==== INFORMATION SUPPLIED ====
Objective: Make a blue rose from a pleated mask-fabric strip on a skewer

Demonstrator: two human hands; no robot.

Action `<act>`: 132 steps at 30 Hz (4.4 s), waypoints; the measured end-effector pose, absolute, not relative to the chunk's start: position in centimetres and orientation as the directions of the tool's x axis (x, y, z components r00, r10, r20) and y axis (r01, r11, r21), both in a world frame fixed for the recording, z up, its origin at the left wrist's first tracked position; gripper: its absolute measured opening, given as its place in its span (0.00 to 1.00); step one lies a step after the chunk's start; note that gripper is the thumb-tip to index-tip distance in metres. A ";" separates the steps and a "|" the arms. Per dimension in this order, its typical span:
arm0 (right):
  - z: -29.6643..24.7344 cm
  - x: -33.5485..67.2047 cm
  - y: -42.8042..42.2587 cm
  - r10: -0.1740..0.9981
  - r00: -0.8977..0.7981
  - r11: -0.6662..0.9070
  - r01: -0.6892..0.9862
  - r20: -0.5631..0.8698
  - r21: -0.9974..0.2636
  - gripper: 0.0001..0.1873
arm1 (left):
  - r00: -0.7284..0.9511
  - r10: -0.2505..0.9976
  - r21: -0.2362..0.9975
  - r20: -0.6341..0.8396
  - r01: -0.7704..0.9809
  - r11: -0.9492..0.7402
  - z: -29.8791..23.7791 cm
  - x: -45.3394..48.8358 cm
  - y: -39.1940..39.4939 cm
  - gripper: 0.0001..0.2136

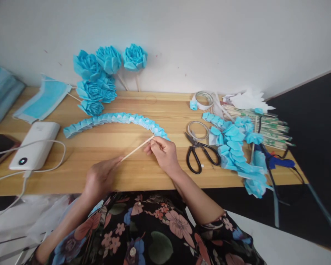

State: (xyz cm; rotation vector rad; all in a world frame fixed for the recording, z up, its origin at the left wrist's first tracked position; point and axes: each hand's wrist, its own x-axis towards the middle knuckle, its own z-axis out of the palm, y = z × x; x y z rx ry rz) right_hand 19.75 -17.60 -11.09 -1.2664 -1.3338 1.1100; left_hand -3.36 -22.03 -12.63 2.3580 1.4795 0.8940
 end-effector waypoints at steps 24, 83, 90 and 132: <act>-10.8 20.1 -17.2 0.986 -0.157 0.036 -0.086 0.049 -0.996 0.19 | 0.175 0.952 0.659 0.250 0.690 -0.300 -12.8 -3.3 -22.3 0.15; -10.7 20.5 -17.1 0.721 0.115 0.433 0.695 0.683 -0.574 0.22 | 0.497 0.863 0.745 0.086 0.543 -0.387 -7.2 1.6 -12.1 0.18; -7.5 20.9 -22.8 0.697 -0.163 0.616 0.635 0.699 -0.466 0.15 | 0.356 0.932 0.874 0.062 0.431 -0.223 -8.9 0.2 -10.6 0.18; -6.9 35.6 -12.9 0.950 -0.311 0.312 0.949 -0.024 0.048 0.18 | 0.329 0.941 0.809 0.078 0.531 -0.253 -9.8 -0.5 -10.4 0.18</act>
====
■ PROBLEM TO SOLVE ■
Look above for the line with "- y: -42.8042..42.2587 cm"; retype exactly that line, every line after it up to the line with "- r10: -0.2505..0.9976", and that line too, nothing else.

■ ANSWER BOX ■
  - y: -42.8042..42.2587 cm
  - r10: -0.1740..0.9981
  - r00: -0.8977..0.7981
  - r11: -0.6662..0.9070
  - r01: -0.6892..0.9862
  - r20: -0.5631..0.8698
  - r21: -0.9974..0.2636
  - gripper: 0.0001..0.1873
arm1 (left):
  - r00: -0.7284..0.9511
  - r10: -0.2505..0.9976

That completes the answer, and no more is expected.